Liver and adrenal selective uptake of HDL cholesteryl esters (CEs) appears to be a receptor-mediated process. The class B type I scavenger receptor (SR-BI), a molecularly well-defined cell surface HDL receptor for selective cholesterol uptake, has recently been identified.1 First described in rodents, its human analogue, initially called CLA-1, has a protein sequence identity close to that of the rodent receptor.2 3 Selective uptake of CE does not involve endocytic uptake and lysosomal degradation of lipoprotein particles. The first step in the cellular mechanism of this pathway involves HDL binding and then the incorporation of HDL-derived CE into the plasma membrane.4 After uptake, CEs are directed intracellularly to a nonlysosomal destination for degradation.5
In mice, SR-BI is largely expressed in liver, and overexpression of the SR-BI level in vivo on hepatocytes induces the disappearance of plasmatic HDL and the doubling of biliary cholesterol6 ; inversely targeted disruption of the SR-BI gene induces a 2.2-fold increase in plasma cholesterol concentration.7 All these results strongly suggest that SR-BI plays a key role in hepatic HDL metabolism in rodents. Also in rodents, SR-BI seems to play an important role in the maternal-fetal lipoprotein transport system during embryogenesis.8 Azhar et al9 have shown that the induction of the SR-BI receptor and the HDL-selective cholesterol uptake pathway in rat granulosa cells appear to be linked morphologically, biochemically, and functionally. Last, Temel et al10 provided the first evidence that SR-BI was involved directly in mediating selective CE uptake in cultured mouse adrenocortical cells.

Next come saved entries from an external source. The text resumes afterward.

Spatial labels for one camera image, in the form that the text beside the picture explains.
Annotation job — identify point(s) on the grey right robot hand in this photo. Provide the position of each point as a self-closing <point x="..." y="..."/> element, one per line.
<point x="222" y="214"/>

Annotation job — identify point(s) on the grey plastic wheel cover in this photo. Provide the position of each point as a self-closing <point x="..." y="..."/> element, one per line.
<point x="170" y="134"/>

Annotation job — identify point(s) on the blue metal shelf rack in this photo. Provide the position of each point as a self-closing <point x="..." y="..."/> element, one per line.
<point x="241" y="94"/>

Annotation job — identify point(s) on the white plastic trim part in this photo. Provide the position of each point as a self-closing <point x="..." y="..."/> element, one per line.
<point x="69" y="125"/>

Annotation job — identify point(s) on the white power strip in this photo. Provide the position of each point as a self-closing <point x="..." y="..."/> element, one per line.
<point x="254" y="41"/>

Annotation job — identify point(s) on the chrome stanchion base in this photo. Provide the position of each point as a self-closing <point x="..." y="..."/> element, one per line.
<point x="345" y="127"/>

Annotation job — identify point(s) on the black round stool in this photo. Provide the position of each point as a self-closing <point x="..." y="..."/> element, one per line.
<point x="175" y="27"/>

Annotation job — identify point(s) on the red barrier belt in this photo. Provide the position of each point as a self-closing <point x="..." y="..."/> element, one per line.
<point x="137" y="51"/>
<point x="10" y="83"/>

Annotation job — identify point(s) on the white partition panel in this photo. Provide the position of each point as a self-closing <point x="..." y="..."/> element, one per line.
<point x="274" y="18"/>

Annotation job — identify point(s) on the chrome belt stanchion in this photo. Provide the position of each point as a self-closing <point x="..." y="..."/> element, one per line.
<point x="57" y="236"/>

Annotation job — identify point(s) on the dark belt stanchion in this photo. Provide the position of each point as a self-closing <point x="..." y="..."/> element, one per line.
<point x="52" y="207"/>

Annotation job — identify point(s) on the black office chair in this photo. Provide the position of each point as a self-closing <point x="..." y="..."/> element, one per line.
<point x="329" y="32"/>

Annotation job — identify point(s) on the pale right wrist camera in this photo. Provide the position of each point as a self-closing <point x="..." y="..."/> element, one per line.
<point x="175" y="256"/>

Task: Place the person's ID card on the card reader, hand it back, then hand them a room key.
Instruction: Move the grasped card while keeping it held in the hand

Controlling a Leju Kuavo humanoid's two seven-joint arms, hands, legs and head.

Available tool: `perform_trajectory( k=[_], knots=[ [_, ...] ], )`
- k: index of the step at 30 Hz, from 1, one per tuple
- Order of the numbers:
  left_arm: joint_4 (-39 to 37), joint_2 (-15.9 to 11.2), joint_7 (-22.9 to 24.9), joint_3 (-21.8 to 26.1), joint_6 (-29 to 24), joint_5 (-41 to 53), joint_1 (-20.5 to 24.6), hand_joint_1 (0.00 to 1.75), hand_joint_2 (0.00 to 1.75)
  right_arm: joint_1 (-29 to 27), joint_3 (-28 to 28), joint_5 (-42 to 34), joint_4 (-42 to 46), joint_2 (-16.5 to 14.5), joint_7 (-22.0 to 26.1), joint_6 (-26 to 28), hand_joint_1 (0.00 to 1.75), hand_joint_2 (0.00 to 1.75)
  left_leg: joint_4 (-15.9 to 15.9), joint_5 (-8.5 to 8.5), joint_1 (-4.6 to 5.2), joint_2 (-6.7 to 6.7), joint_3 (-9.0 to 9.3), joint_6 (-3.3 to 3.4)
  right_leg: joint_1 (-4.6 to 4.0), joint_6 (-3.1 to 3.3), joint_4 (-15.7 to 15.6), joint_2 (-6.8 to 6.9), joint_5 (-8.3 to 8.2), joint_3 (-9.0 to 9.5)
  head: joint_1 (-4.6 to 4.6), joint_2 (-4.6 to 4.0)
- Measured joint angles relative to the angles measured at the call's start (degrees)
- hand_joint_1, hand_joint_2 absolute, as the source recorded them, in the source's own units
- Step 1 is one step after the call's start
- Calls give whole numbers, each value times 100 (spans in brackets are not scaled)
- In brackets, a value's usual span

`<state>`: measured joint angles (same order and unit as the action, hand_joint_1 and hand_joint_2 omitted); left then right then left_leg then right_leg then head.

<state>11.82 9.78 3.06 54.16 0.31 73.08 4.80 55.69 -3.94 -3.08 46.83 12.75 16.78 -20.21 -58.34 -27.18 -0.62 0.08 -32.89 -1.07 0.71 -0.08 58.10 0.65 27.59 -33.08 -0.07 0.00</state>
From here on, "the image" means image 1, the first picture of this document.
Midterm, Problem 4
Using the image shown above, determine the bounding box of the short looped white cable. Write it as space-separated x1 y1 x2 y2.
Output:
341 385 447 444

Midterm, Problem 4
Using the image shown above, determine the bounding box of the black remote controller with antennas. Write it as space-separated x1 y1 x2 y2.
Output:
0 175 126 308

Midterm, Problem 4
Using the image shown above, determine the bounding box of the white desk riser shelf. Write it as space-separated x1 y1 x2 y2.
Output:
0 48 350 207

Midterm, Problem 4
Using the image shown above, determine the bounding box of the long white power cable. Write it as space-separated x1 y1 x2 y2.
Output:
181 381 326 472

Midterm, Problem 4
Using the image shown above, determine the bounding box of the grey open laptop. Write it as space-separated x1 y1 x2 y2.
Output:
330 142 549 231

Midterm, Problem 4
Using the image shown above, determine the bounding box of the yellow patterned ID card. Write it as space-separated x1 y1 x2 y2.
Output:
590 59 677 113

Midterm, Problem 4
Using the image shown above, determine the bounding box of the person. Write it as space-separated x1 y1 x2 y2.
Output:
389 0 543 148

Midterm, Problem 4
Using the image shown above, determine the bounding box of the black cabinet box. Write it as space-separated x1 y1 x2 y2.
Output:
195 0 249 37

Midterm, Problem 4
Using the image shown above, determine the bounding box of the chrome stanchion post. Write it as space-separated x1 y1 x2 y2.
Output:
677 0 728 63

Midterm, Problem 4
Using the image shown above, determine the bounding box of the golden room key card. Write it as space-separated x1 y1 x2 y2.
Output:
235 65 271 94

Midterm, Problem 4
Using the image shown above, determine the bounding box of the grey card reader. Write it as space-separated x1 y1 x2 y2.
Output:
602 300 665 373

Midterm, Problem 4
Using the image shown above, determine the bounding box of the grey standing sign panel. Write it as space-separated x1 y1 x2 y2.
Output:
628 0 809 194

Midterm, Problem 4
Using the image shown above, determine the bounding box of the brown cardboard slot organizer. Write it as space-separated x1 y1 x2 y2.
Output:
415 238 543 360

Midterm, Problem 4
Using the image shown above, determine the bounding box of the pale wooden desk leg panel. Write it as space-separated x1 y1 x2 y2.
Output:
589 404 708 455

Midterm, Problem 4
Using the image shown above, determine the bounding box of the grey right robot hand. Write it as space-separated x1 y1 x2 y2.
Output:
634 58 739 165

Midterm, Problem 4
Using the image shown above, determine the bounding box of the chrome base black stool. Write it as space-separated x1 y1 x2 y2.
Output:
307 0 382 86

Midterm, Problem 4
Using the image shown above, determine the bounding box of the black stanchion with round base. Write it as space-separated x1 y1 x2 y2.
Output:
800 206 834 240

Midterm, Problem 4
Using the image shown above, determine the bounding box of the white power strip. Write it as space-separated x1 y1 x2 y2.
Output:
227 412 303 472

In humans, SR-BI is expressed in the liver and mostly in steroidogenic tissues: adrenal gland, testis,11 ovary,3 adrenal tumors, and cultured adrenal cells.12 These data support the hypothesis that SR-BI is involved in selective CE uptake in human adrenocortical cells even if the respective relative importance of the LDL and HDL pathway is not demonstrated.
The detailed mechanism of HDL–SR-BI interaction in CE uptake is not yet well defined. Although previous studies have shown that murine SR-BI can bind anionic phospholipid liposomes, LDL, HDL, and modified lipoproteins with high affinity and have hypothesized that lipids on the surface of lipoproteins are the principal determinants of binding to SR-BI,13 the protein-protein interactions seem to play an important role in the first step of the pathway. It has been demonstrated that HDL and LDL do not compete to bind to SR-BI14 and that individual apolipoproteins from HDL, eg, AI, AII, and CIII, can all mediate binding to SR-BI, either free or incorporated in lipid complexes.15 Human SR-BI seems to have the same broad multiligand binding capacity.11 16
Although several distinct apolipoproteins are associated with HDL, apoAI and apoAII together represent >85% of total HDL protein. In plasma, different populations of HDLs have been identified, and HDLs containing apoAI without apoAII (LpAI) promote cholesterol efflux from peripheral cells, whereas HDLs simultaneously containing apoAI and apoAII (LpAI-AII) have an antagonist effect on this process.17 Recent results from Rinninger et al4 have demonstrated that in human fibroblasts and hepatic cells, CEs are selectively taken up to a higher extent from LpAI than from LpAI-AII.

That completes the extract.